Output, exactly as written, the lines below from the one that has "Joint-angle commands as" through the one that has "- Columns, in"; nothing else, and no pictures.
##### Supplied material #####
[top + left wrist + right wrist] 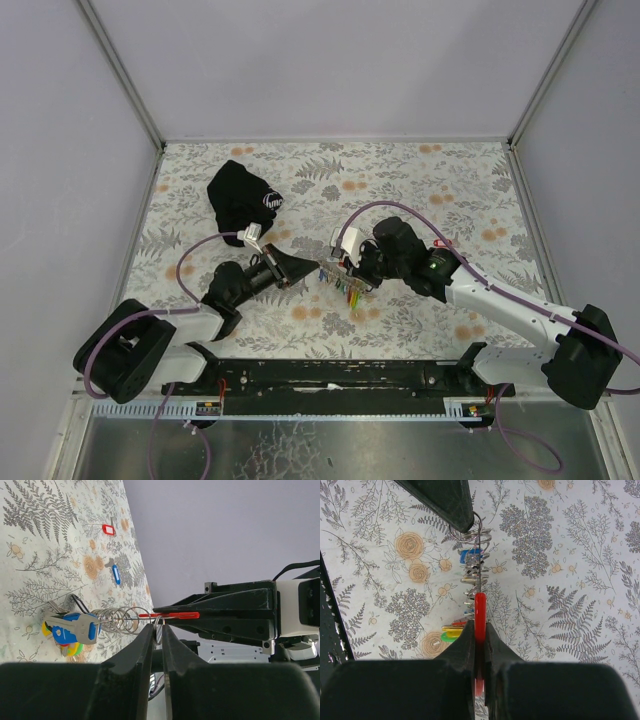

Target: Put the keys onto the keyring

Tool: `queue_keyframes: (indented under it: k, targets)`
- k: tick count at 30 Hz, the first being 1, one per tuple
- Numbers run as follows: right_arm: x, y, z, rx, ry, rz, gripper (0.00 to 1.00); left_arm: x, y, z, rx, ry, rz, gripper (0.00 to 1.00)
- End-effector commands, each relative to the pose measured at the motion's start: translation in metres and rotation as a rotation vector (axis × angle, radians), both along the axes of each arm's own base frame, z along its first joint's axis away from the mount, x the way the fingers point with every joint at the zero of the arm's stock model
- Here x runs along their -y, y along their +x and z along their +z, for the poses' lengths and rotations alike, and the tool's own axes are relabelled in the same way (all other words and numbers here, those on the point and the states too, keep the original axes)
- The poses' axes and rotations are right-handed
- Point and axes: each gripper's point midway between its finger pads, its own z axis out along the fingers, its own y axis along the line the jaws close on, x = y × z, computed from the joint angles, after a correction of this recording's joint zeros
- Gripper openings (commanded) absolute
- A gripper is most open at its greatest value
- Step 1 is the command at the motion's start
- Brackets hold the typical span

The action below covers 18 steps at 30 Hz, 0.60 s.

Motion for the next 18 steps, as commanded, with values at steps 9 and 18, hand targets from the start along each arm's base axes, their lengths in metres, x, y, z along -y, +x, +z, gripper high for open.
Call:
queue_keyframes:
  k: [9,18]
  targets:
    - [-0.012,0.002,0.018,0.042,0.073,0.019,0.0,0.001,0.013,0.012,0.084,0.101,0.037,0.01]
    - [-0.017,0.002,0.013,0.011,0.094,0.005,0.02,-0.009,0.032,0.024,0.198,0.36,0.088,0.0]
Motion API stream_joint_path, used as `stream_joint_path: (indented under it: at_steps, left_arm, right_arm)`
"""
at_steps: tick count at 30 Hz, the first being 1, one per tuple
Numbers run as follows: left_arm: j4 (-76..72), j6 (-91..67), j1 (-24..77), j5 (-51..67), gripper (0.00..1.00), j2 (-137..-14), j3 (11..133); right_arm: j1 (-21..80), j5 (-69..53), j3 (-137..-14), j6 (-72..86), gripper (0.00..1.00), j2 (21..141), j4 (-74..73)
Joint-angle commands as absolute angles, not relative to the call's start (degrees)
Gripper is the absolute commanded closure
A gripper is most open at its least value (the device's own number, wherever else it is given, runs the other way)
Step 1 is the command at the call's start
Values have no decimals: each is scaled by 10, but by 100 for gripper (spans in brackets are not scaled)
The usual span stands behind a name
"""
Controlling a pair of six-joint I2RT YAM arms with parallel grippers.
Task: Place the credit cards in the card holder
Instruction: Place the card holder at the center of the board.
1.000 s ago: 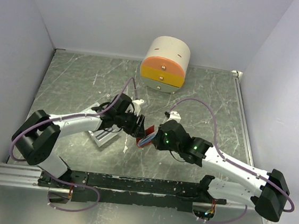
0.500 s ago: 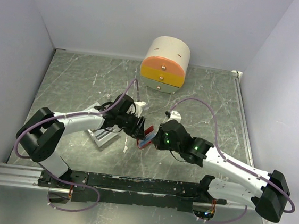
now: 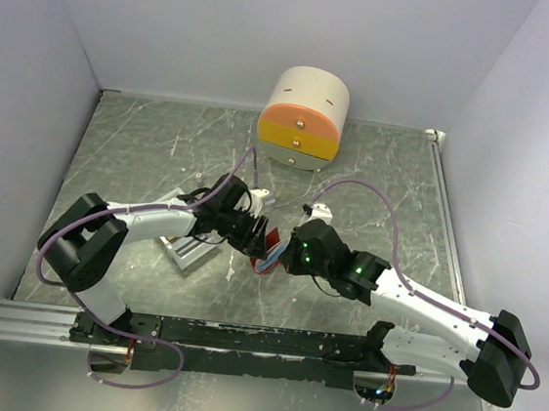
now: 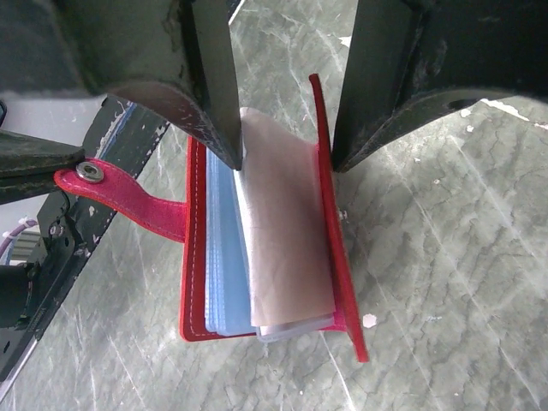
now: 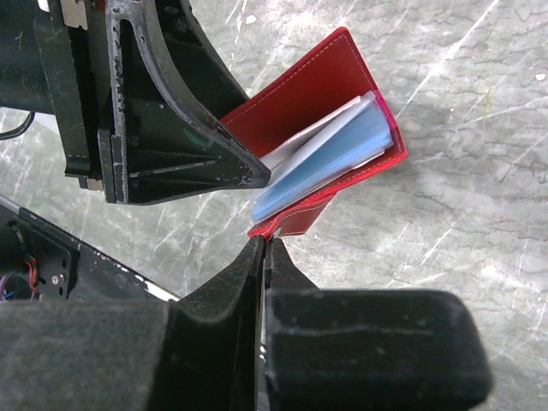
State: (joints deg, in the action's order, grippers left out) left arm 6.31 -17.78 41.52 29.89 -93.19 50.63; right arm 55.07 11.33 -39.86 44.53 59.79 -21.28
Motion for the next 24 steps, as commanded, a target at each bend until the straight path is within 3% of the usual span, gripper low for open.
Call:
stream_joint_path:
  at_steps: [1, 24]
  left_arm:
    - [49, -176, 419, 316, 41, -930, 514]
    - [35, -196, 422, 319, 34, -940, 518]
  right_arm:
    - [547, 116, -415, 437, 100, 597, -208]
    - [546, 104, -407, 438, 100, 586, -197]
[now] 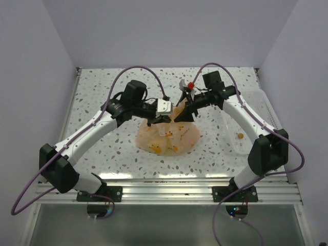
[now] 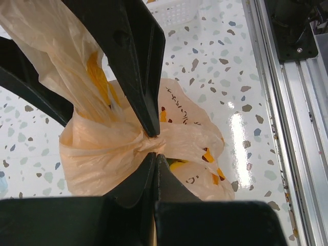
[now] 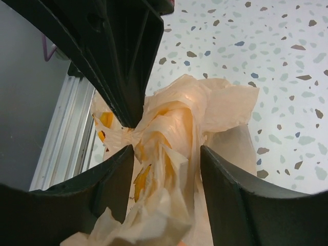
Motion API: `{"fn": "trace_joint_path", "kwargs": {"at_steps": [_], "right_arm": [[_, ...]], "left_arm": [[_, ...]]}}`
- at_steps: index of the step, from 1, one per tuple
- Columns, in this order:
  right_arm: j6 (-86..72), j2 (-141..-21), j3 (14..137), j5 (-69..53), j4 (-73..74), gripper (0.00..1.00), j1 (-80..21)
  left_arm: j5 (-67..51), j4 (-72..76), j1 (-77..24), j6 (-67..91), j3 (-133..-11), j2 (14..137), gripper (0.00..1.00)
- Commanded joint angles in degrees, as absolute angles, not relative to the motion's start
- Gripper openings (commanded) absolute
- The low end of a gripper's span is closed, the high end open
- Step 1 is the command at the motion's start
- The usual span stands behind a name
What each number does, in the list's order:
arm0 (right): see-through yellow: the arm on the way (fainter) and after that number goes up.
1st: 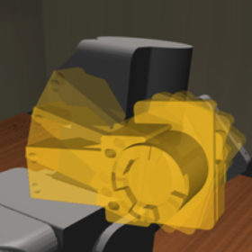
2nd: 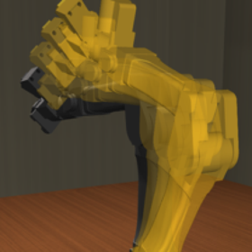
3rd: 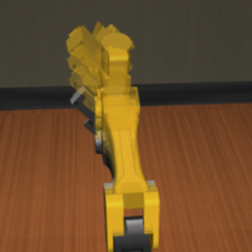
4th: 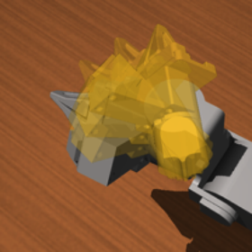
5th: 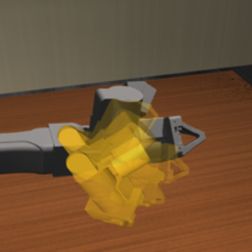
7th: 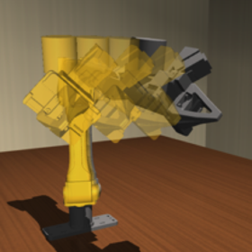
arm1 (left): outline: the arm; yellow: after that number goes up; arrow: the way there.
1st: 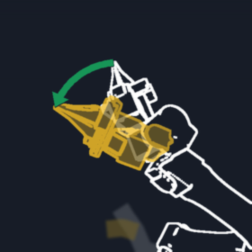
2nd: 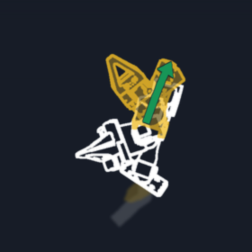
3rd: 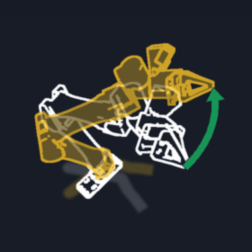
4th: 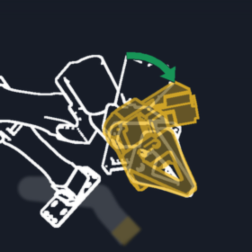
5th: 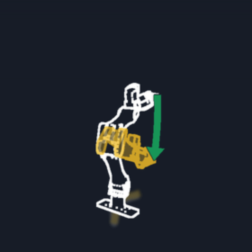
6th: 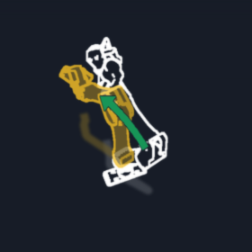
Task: Place the fake fruits into the plastic bag and tie a complex knot
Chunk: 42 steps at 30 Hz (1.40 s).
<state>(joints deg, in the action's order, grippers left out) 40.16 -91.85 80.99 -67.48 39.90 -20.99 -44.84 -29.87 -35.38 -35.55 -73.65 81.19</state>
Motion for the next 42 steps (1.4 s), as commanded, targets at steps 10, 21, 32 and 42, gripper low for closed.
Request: {"fn": "trace_joint_path", "kwargs": {"at_steps": [10,21,32,42], "right_arm": [[42.5,-93.2,80.9,-68.6,41.3,0.11,-21.6],[36.4,-93.3,83.1,-72.7,39.7,0.0,-21.6],[60.5,-96.4,89.3,-75.1,67.8,0.0,-21.6],[81.6,-105.3,99.3,-75.1,90.6,0.0,-21.1]], "left_arm": [[-48.4,-35.2,-34.2,-37.8,-77.2,81.0,0.0],[-46.4,-34.8,-36.0,-38.3,-75.4,83.8,0.0],[-25.9,-16.8,-36.5,-30.6,-70.0,82.2,0.0],[-35.0,-16.4,-36.1,-29.7,-67.7,77.7,0.0]]}}
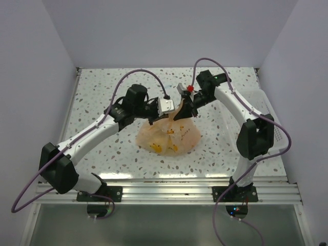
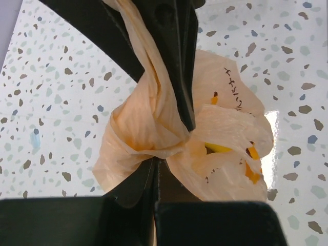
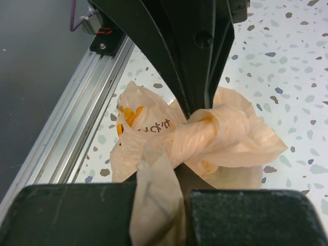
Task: Place the fake fruits into the plastic bag and tie a complex knot
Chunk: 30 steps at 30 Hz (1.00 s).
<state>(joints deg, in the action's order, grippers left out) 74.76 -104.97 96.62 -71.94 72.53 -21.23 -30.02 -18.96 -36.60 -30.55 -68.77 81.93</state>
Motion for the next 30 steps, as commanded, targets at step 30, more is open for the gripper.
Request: {"fn": "trace_joint_path", "kwargs": {"at_steps": [30], "right_arm": [[43.0,-94.0,90.5,-76.4,59.7,0.0,-21.2]], "left_arm": [[-27.3,-6.9,-38.1,-23.1,-62.1,77.6,0.0]]}}
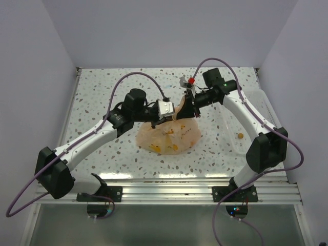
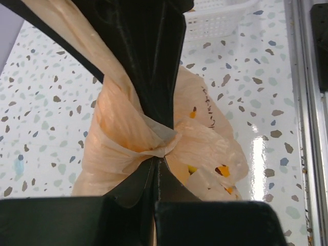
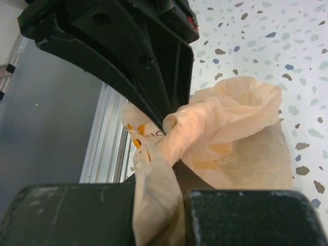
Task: Place the fake fruits into the plastic bag and tie a complex knot
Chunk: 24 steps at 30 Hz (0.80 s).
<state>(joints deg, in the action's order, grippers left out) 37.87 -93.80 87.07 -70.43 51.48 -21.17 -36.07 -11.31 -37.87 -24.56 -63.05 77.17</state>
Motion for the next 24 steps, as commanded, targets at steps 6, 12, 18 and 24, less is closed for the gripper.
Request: {"fn": "trace_joint_path", "kwargs": {"at_steps": [6,12,18,24], "right_arm": [[62.7,-99.3,97.1,-76.6,81.5,0.0,-21.1],[71.6,-103.8,101.5,-77.2,90.8,0.28,-21.2],[60.0,-101.5,99.7,-75.9,78.6,0.33,-21.3],[32.7,-91.9,86.9,-68.7,47.8,0.46,-22.7]], "left_arm": [[-23.0,-6.8,-38.8,-23.3,-62.1,78.0,0.0],[-29.4,-6.6,-38.9,-23.6,-60.8,75.9,0.0],[-33.6,-6.6,-39.0,-24.0,-59.6,73.9,0.0],[-33.9,-5.8,-39.3,-22.9,-59.9,74.2,0.0]]}}
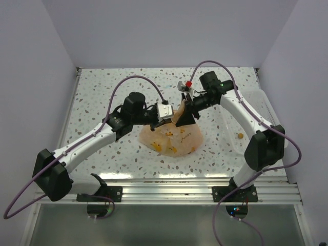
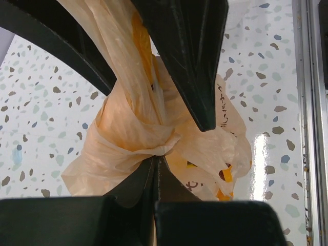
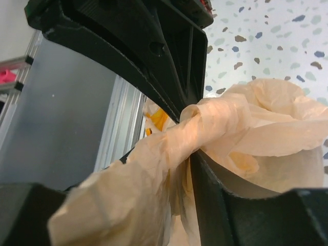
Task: Place the fake fruits into the plastic bag and tie a complex knot
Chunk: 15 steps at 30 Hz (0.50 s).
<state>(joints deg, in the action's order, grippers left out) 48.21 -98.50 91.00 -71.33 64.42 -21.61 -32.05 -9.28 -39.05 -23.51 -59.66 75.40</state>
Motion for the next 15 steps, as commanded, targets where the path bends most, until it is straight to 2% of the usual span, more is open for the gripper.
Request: {"fn": "trace_joint_path", "kwargs": {"at_steps": [1,6,10,13,15], "right_arm": [[28.5,-89.8,85.5,-67.3,45.2,0.48,-22.8],[25.7,-90.0,83.3,-66.4,42.4,0.5,-23.7],[23.2,-90.4,82.7,-65.4,39.5,0.47,-24.4],[23.6,-90.9,82.8,-64.6,39.2,0.41,-24.7],[25.0,-91.3,83.1,-64.2,40.6,0.32,-24.8]], "left_arm": [[-33.9,-5.8,-39.4,-23.0,-60.0,74.2,0.0],[-35.2,-6.2,-39.7,-23.9,-59.9,74.1,0.0],[-35.8,-6.7,-40.3,-24.8,-59.9,73.6,0.0],[-35.6,-7.0,-40.6,-24.9,-60.0,73.1,0.0],[-35.6,-7.3,-40.6,-25.2,-59.9,72.8,0.0]]}}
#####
• Reply to the exercise:
Joint-angle commands as absolute angles, not relative to the call's start (degrees)
Gripper is the absolute commanded closure
A gripper is most open at its least value (the device's own number, wherever else it is given, runs the other way)
Step 1 is the command at the call's start
Values have no decimals: each is scaled by 10, but by 100 for gripper (spans in brackets are not scaled)
The usual span stands behind a name
"""
Controlling a pair of six-joint I2RT YAM arms with parallel grippers.
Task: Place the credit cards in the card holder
Instruction: Place the card holder at the center of the board.
1.000 s ago: 
0.500 s ago: 
now: 
now: 
now: 
State: (joints deg, in the action's order, grippers left out) left arm 6.31 -17.78 41.52 29.89 -93.19 50.63; right arm 55.07 11.33 -39.86 44.53 59.79 -21.28
Motion for the next 24 steps, as commanded, a target at each bend until the straight path is within 3% of the usual span, gripper low for open.
Call:
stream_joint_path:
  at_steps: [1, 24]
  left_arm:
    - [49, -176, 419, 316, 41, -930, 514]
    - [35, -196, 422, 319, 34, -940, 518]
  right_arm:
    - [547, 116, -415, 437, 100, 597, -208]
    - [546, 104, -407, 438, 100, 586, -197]
[now] 
[now] 
[now] 
Motion API: `{"fn": "trace_joint_path", "kwargs": {"at_steps": [_], "right_arm": [[_, ...]], "left_arm": [[_, ...]]}}`
- at_steps: index of the step, from 1, one per tuple
- Columns, in this order:

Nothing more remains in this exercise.